[WHAT THIS TASK INVOLVES] Look for the word "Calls" in the entries below, then copy every line that has it.

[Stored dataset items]
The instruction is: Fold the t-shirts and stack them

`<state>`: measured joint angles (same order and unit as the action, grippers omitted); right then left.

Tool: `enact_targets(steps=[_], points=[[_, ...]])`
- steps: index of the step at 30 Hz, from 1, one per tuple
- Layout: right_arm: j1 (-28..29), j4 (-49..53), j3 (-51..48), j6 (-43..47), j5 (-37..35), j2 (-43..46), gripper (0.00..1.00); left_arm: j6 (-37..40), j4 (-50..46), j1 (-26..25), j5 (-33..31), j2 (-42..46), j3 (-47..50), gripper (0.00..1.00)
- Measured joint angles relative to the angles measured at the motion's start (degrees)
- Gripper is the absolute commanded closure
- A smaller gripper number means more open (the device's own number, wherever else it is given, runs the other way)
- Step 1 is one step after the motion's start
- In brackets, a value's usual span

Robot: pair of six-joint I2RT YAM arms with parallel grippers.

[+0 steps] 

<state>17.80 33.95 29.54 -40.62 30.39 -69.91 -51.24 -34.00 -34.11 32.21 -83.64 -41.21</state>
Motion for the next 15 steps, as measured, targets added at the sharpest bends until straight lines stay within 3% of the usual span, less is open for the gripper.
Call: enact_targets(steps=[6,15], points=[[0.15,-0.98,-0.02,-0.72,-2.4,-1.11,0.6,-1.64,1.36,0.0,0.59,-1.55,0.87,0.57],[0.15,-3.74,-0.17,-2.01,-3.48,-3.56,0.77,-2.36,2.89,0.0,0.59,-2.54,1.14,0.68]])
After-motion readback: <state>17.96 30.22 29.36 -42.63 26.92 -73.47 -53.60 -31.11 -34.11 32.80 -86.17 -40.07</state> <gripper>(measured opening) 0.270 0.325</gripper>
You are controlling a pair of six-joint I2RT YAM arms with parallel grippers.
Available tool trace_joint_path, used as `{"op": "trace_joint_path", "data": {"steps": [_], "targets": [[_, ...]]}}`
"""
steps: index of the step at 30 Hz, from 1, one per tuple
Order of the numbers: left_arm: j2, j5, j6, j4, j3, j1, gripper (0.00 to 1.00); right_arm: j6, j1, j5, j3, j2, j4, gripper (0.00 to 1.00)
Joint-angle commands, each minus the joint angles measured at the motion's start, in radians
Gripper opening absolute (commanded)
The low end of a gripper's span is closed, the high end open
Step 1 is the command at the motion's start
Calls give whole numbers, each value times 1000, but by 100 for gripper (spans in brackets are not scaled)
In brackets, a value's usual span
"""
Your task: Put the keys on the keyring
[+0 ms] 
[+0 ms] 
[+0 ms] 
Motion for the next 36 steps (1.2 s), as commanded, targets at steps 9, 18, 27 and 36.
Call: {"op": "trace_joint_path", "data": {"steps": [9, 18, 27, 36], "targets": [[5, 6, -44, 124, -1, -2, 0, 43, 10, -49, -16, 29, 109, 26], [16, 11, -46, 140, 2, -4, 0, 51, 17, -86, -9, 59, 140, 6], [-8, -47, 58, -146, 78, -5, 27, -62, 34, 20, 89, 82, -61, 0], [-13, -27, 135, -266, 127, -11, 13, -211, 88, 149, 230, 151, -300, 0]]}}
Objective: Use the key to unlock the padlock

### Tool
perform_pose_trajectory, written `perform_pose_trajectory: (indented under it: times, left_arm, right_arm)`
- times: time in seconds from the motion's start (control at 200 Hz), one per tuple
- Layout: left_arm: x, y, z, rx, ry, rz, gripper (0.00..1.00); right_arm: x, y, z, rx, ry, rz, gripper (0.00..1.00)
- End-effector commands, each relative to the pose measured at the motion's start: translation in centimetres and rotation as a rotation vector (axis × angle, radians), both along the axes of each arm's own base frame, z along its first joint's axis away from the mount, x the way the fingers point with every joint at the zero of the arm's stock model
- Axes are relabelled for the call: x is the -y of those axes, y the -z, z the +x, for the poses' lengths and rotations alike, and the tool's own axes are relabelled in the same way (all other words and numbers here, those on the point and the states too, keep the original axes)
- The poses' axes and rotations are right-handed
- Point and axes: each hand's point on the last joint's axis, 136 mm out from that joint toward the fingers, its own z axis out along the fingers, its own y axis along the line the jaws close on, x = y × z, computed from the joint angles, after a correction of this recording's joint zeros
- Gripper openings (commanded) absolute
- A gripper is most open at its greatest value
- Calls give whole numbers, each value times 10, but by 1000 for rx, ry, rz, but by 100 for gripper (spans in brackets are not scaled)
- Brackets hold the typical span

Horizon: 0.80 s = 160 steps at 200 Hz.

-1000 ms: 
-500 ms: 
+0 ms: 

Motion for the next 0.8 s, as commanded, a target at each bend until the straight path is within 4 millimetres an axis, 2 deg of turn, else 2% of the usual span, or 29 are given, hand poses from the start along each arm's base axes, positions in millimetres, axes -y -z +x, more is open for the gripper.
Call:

[TASK SOLUTION]
Calls give whole numbers, each value times 1000, but by 100 for gripper (spans in brackets are not scaled)
- Calls give whole numbers, each value times 10, but by 1000 for rx, ry, rz, but by 100 for gripper (spans in brackets are not scaled)

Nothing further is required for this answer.